The world’s largest coffee chain narrowed revenue and like-for-like losses during its first fiscal quarter, but a full recovery appears some way off as Covid-19 continues to disrupt sales in most markets globally
“We remain optimistic about our robust operating outlook for fiscal 2021", said Starbucks CEO, Kevin Johnson (pictured) | Photo credit: Starbucks Coffee Company
Starbucks has reported its first quarter results, showing the Seattle-based coffee chain continues to gain ground on its Covid-19 losses, but that a full recovery looks some way away.
Starbucks reported consolidated net revenues of $6.7bn for the 13-weeks to 27 December 2020, a 5% decline on the same period in the year previous. The company cited the continued impact of reduced customer traffic, modified store operations, reduced store operating hours, and temporary store closures due to Covid-19, as on-going headwinds for the business.
In Starbucks’ flagship US market, like-for-like stores sales fell 5%, improved from the previous quarter’s -9%, while average ticket rose 19% as consumers purchased more items during fewer visits. Like-for-likes across the Americas region declined 6%.
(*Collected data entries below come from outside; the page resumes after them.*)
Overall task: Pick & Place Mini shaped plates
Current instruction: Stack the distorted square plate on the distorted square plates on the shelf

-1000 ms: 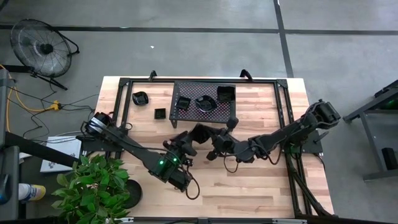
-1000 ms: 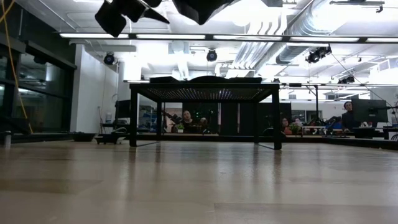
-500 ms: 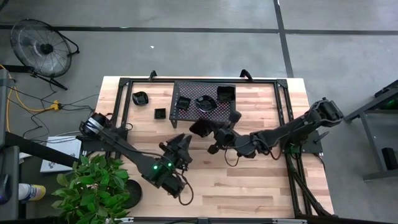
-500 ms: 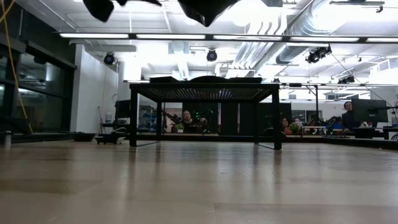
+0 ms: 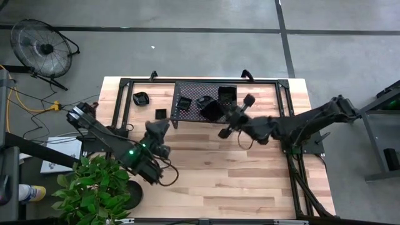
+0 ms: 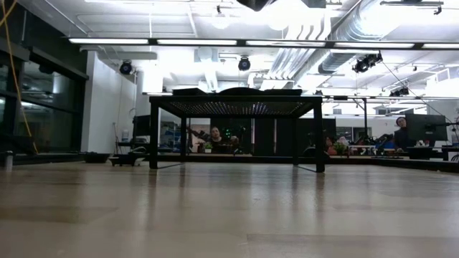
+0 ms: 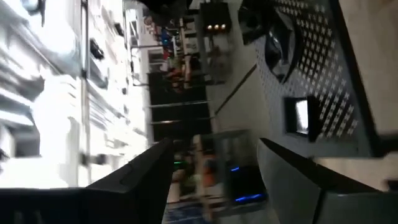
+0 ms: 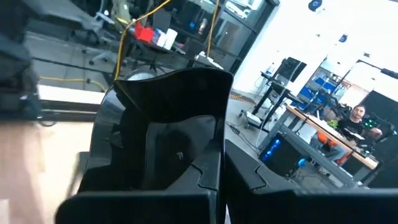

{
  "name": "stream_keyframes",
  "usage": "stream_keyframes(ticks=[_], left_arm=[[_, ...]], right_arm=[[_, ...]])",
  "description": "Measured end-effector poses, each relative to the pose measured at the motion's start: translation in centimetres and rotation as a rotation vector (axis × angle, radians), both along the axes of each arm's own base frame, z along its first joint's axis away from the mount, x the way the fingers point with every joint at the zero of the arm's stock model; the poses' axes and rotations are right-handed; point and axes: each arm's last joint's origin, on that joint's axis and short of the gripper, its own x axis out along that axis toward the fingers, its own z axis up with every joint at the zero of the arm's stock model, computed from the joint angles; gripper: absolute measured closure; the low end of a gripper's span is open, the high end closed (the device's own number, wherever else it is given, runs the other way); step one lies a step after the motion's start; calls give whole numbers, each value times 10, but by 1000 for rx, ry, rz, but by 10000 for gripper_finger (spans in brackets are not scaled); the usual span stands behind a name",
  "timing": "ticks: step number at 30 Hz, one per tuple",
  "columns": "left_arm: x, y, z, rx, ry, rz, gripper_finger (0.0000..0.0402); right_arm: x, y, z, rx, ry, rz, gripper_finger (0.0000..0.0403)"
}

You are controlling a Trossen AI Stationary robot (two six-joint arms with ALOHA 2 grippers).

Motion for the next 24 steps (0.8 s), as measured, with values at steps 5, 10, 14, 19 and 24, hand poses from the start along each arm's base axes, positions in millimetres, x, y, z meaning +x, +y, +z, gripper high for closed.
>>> stream_keyframes(ticks=[5, 10, 14, 19, 24], left_arm=[[-21, 15, 7, -114, -124, 21, 176], [-44, 32, -11, -142, -240, 36, 176], [-60, 44, -34, -161, -389, 32, 176], [-74, 54, -57, -221, -540, 28, 176], [-79, 58, -76, -277, -609, 37, 176]], right_arm=[[-17, -29, 17, 17, -28, -24, 403], [-29, -63, 27, 86, -79, -26, 403], [-32, -88, 32, 228, -73, -62, 403], [-35, -114, 39, 407, -82, -127, 403], [-43, -134, 35, 604, -176, -211, 403]])
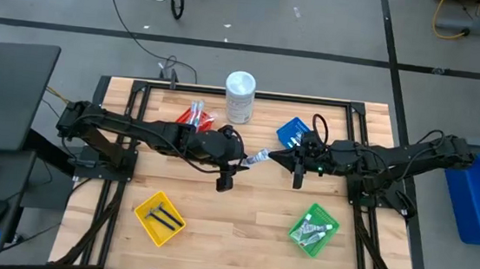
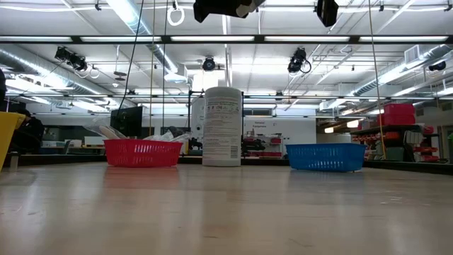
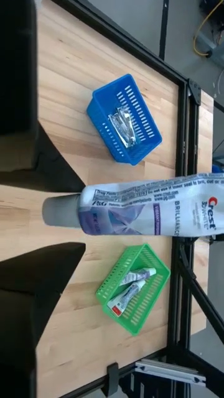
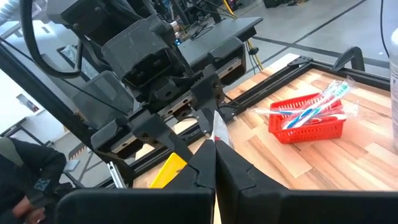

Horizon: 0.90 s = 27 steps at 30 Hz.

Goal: Pick & Place Travel size toiletries
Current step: Put the white toothpaste into the green basket

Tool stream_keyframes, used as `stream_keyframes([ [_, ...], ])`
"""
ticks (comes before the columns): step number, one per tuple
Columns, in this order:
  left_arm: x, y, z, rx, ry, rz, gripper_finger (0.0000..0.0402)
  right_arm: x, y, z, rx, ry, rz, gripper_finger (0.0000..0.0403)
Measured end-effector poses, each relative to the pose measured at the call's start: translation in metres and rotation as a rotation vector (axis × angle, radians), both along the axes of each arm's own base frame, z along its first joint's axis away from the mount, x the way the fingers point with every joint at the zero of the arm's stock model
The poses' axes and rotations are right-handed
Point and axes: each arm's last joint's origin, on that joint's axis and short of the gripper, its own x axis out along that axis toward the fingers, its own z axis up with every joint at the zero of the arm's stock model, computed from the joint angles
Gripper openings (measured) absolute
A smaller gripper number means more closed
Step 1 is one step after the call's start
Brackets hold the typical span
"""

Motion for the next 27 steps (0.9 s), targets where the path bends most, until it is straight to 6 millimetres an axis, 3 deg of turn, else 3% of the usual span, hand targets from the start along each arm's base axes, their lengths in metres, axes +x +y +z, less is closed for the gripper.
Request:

However, in China, Starbucks’ key growth market, like-for-like sales grew 5%, reflecting the East Asian country’s more advanced recovery from Covid-19 compared to many economies globally.
“Investments in our partners, beverage innovation and digital customer relationships continued to fuel our recovery and position Starbucks for long-term, sustainable growth,” said Starbucks CEO Kevin Johnson.
“We remain optimistic about our robust operating outlook for fiscal 2021 as well as our ability to unlock the full potential of Starbucks to create value for our stakeholders,” he added.
Despite on-going disruption caused by the global pandemic, Starbucks still managed to open 278 net new stores worldwide during the period – even as the chain moved to permanently close some stores, including up to 300 cafés in Canada by the end of 2021. Starbucks now operates 32,938 stores around the world, 51% of which are company-operated, the company reports.
Stores in the US and China comprised 61% of the company’s global portfolio at the end of the first quarter of fiscal 2021, with 15,340 and 4863 stores, respectively.